Stopping the spread of coronavirus in universities

As universities prepare to welcome students back, infectious disease modeling experts at the University of Bristol have conducted a rapid review and developed a new epidemic model which contributed to evidence considered by SAGE to assess the effectiveness of different interventions that could stop the spread of SARS-CoV-2 in a university setting. The findings, published on the preprint server medRxiv, provides the sector with recommendations to help reduce the risk for students, staff and the wider community.

This month, thousands of university students are due to start the 2020/21 academic term and will arrive on campus from across the UK and internationally. As COVID-19 continues to circulate around the globe, universities are actively developing plans to keep students, staff and the wider community safe, while providing a high-quality student experience.

The team, led by Drs Ellen Brooks-Pollock and Hannah Christensen from the NIHR Health Protection Research Unit in Behavioral Science and Evaluation at the University of Bristol and part of Bristol UNCOVER, conducted a rapid review of mathematical modeling studies looking at how coronavirus might spread in a university setting and what mitigation strategies could be most useful in helping to reduce it.

The team reviewed five studies, four from the US and one from the UK, and developed a new, detailed epidemic model based on UK student data.
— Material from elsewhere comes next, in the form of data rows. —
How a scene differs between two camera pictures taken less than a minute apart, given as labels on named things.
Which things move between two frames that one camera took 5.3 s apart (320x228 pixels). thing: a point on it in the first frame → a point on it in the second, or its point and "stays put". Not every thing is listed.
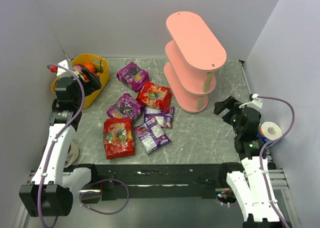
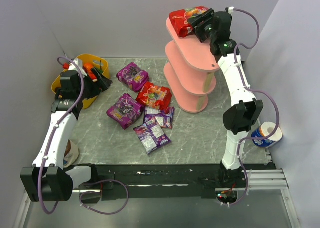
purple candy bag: (127, 106) stays put
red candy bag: (118, 138) → (179, 17)
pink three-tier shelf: (193, 58) stays put
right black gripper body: (230, 110) → (203, 22)
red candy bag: (154, 96) stays put
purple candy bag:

Their investigations considered testing, contact tracing, quarantine strategies, and other non-pharmaceutical interventions.
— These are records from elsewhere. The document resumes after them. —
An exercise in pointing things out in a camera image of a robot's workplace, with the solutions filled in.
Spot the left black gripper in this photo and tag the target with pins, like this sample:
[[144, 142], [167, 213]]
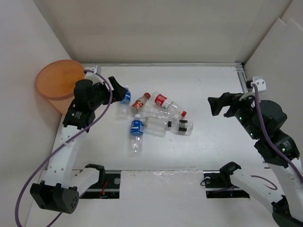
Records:
[[119, 91]]

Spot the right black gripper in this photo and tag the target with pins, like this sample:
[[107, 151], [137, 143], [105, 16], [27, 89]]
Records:
[[216, 103]]

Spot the red cap brown label bottle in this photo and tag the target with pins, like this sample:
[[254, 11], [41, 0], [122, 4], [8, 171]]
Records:
[[139, 103]]

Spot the red label white bottle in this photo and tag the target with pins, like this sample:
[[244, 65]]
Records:
[[168, 105]]

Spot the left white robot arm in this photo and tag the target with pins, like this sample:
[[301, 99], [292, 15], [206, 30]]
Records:
[[60, 190]]

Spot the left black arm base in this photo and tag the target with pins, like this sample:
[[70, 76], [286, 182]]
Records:
[[110, 189]]

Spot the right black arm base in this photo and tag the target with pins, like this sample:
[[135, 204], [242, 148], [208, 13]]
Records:
[[217, 187]]

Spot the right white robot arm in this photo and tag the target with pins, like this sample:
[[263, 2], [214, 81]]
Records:
[[262, 120]]

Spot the orange plastic bin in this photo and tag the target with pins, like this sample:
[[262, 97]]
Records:
[[56, 82]]

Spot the blue label bottle upper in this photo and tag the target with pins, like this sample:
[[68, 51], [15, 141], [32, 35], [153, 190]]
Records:
[[124, 106]]

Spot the blue label bottle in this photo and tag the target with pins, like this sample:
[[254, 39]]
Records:
[[124, 106], [136, 136]]

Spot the crushed clear bottle middle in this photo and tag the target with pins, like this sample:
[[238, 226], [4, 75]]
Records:
[[159, 113]]

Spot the blue label bottle lower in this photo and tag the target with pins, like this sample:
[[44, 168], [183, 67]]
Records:
[[136, 136]]

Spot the black label clear bottle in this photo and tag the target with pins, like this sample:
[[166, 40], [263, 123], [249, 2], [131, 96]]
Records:
[[181, 127]]

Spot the clear bottle without label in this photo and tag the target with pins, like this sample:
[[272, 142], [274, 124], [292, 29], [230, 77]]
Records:
[[155, 126]]

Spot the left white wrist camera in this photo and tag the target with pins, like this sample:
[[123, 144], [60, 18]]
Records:
[[91, 74]]

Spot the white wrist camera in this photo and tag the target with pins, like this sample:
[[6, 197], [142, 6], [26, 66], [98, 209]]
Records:
[[91, 74], [258, 81]]

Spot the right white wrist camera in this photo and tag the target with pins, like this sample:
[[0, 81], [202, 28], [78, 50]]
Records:
[[258, 81]]
Their analyses provided the following recommendations to policy makers and the higher education sector:

• Multiple interventions will be required to enable universities to respond quickly to any evolving increases in SARS-CoV-2 cases, which include reducing peoples' contacts (within residences and across the university community), effective testing, tracing and quarantine of individuals.
• Students and staff will need to closely adhere to the national guidance around social distancing and hand washing, and will need clear advice on what to do if they are symptomatic or asked to quarantine to help avoid large number of cases in the university community.
• Policies aimed at reducing how many people individuals come into contact with, and the risk of transmission during any face-to-face contacts, are critical. This could include moving teaching online, social distancing, and the correct use of face coverings.
• Limiting contacts, with reduced face-to-face teaching and reducing the size of living circles, was the single most effective control option.
• If mass testing is used, it needs to be frequent, with persons without symptoms being tested weekly or more often.
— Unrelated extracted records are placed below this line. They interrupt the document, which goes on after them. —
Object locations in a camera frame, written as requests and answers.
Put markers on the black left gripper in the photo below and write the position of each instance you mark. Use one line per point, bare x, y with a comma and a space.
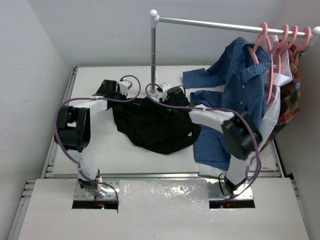
106, 89

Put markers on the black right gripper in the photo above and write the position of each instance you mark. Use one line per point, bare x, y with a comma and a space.
167, 113

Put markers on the black shirt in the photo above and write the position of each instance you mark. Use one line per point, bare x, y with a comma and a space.
153, 127

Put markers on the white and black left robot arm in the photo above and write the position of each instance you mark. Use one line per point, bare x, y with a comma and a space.
72, 132

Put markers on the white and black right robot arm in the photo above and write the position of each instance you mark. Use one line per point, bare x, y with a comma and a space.
241, 135

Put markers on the blue checkered shirt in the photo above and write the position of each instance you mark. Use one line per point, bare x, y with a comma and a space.
234, 82

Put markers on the white shirt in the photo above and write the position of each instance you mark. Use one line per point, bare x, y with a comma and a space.
268, 122

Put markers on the red plaid shirt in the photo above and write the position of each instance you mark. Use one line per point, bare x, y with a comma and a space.
289, 96

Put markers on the pink hanger holding white shirt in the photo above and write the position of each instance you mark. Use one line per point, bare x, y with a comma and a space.
276, 80

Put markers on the white front cover board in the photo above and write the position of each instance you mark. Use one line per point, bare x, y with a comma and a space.
163, 210

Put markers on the silver and white clothes rack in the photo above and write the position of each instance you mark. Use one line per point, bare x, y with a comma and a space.
310, 35

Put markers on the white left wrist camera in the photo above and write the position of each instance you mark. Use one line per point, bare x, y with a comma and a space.
124, 87

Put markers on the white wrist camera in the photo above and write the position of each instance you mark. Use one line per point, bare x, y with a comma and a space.
165, 87
124, 87

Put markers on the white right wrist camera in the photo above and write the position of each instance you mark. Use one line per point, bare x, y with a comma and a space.
165, 87
Dr. Hannah Christensen, Senior Lecturer in Infectious Disease Mathematical Modeling in Bristol Medical School, said: "Mathematical models are currently being used to help understand the evolving COVID-19 pandemic and to inform prevention and control strategies. Many UK universities are planning for students to return to campus in autumn 2020 in a blended teaching model, for example with large lectures replaced with online teaching and small group practical classes, delivered with social distancing measures in place. Other UK universities are considering alternative teaching models, including some planning full online learning for at least the first term. In the absence of a vaccine, managing COVID-19 within a university setting presents unique challenges. However, our results have shown certain interventions can be effective. Minimizing face-to-face contacts and lowering the risk of virus transmission when people do meet, through physical distancing, the use of face coverings and good hand hygiene, all help reduce the spread. Testing, with contact tracing and quarantining, also plays a critical part in controlling outbreaks."

Dr. Ellen Brooks-Pollock, Senior Lecturer in Veterinary Public Health and Infectious Disease Modeling at the University of Bristol, added: "Our findings clearly show that multiple mitigation interventions are needed to help universities respond effectively to any increase in cases. Some interventions can be implemented with limited additional resources, others, such as mass testing would require additional capacity. Mass testing of all students could be effective but is dependent on regular testing and effective self-isolation. In addition, there are big data gaps that need to be filled in order to characterize transmission in this population, such as how infectious cases with mild symptoms are."